*WHAT TO WORK ON*. Retype the range from the line holding "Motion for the" to the last line of the listing, inclusive, exactly as it appears and with nothing else.

────────────────

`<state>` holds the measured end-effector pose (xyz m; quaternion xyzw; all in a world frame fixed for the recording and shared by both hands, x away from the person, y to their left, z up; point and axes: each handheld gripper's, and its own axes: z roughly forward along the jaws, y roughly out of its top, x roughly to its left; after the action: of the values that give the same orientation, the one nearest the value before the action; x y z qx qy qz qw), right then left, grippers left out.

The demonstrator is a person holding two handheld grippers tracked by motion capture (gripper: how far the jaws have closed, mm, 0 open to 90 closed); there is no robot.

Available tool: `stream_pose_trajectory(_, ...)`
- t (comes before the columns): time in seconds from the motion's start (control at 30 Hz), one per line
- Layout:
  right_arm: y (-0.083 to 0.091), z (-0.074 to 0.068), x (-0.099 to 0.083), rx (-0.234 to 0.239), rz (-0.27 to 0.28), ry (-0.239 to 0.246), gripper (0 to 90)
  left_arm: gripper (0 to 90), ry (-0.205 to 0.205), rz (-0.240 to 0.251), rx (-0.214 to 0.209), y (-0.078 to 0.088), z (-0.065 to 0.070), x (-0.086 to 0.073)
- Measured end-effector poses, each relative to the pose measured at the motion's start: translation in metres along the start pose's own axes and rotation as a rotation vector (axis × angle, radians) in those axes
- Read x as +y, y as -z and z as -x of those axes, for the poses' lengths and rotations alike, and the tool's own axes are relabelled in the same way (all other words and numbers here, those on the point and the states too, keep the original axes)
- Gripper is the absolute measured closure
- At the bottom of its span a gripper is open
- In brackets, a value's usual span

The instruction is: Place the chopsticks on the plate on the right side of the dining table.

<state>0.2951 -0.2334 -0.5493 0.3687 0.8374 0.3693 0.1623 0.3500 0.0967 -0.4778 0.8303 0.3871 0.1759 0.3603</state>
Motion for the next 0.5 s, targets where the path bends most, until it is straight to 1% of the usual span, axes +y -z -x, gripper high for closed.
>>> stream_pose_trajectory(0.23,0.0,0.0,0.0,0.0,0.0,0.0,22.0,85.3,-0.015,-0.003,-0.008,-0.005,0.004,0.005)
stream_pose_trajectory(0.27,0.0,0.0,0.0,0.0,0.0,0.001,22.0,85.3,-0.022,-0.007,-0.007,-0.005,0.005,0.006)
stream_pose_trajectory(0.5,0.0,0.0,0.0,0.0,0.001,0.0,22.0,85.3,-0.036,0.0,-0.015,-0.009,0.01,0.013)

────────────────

*ANSWER SPACE*.
Motion for the next 0.5 s, targets where the path bends most, until it is straight to 1% of the usual span, axes +y -z -x, gripper high for closed.
>>> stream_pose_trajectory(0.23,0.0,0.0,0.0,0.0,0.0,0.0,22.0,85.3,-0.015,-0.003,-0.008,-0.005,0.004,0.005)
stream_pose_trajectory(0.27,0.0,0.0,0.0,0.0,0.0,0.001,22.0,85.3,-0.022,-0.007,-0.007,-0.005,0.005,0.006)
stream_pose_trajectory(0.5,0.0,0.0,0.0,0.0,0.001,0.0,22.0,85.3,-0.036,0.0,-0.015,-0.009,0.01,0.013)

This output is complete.